### Aim of the exercise:
Every line of the listing should be retyped exactly, but none of the pictures should be.

### Source material:
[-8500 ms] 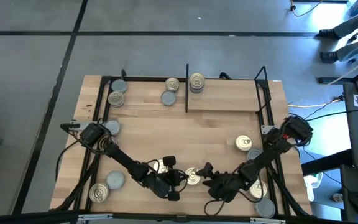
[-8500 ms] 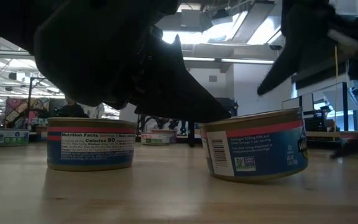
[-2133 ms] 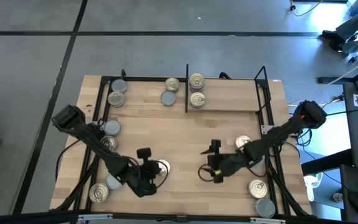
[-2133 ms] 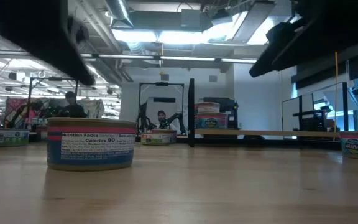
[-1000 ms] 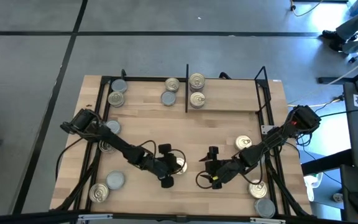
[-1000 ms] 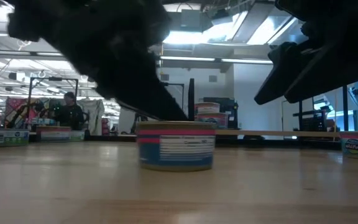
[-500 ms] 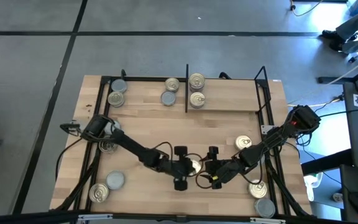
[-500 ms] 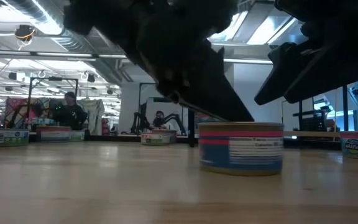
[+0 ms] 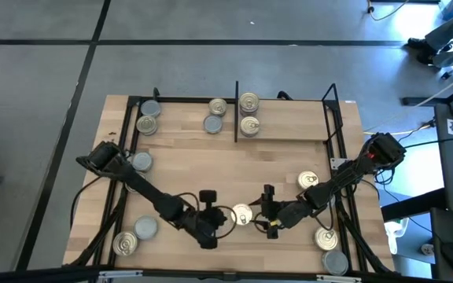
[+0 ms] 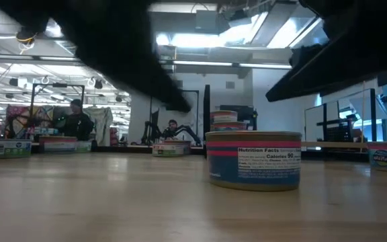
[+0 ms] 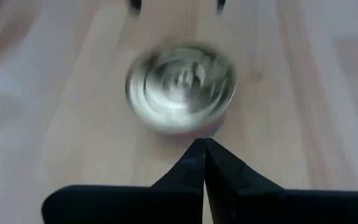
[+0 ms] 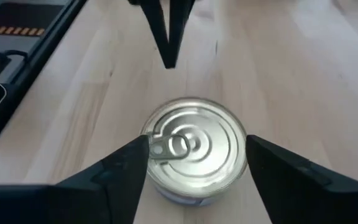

### Problem solution:
[-8500 ms] 
[-8500 ms] 
[-2133 ms] 
[-2133 ms] 
[-1000 ms] 
[-1000 ms] 
[-500 ms] 
[-500 ms] 
[+0 ms] 
[+0 ms] 
[+0 ms] 
[+0 ms] 

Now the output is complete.